§ **What is being asked**
Repeat only the lines below from the one that contains "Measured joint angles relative" through the final line, exactly. Omit pictures.

= = =

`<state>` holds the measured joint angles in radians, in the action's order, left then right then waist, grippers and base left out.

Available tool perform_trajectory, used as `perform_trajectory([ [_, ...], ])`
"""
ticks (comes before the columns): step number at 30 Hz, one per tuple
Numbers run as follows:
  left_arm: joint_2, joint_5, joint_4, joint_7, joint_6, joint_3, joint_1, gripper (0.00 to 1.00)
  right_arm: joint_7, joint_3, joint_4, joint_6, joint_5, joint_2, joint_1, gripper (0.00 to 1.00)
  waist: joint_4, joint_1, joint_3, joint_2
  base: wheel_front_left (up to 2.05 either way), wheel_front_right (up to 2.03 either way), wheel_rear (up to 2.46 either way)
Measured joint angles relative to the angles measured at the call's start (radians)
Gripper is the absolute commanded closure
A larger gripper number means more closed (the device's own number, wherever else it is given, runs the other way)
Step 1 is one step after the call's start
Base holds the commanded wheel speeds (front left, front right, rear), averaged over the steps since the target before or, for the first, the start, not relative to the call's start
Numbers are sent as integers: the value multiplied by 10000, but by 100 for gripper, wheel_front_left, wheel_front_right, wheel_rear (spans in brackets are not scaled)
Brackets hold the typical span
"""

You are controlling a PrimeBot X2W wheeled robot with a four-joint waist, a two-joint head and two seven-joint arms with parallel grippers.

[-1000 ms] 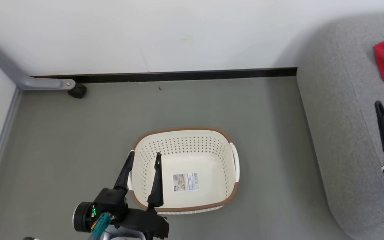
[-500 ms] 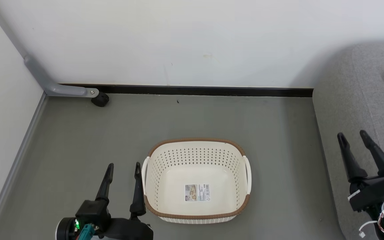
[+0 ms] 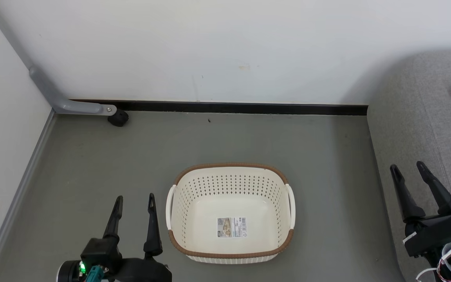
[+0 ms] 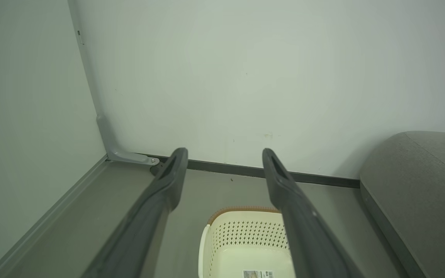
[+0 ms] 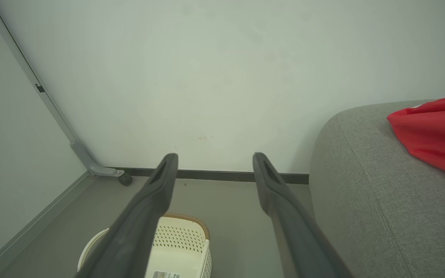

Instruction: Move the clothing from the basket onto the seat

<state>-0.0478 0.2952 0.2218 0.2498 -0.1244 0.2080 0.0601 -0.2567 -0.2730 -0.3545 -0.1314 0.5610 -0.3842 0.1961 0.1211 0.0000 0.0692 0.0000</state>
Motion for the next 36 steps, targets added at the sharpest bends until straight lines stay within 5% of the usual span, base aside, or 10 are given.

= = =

§ **Response**
Measured joint angles relative to the angles measured at the call's start (radians)
Gripper is the absolute commanded closure
A larger gripper number means more closed (the device's own number, wherever else it is given, runs the other way)
Step 1 is one step after the call's start
Base holds the commanded wheel speeds (front left, front right, rear), averaged over the steps since the target before or, for the first, the start, not relative to the call's start
Numbers are sent as integers: the value multiplied by 10000, but by 100 for gripper, wheel_front_left, wheel_front_right, wheel_rear (spans in brackets are not scaled)
Brackets hold the typical span
"""

You are controlling a PrimeBot X2W wheeled robot with a four-joint waist, a two-joint head and two seven-joint arms with parallel grippers.

[-1000 ms] 
[-500 ms] 
[+0 ms] 
[+0 ms] 
[+0 ms] 

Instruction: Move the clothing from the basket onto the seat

<state>-0.0478 0.2952 0.2218 0.2498 -0.1244 0.2080 0.0601 -0.2567 -0.2730 -0.3545 -0.1314 0.5610 -0.3842 0.1961 0.1211 0.0000 0.0692 0.0000</state>
Motion for the next 36 steps, targets added at the sharpest bends until straight lines stay within 5% of the usual span, base aside, or 10 are given.

The work on this exercise is done.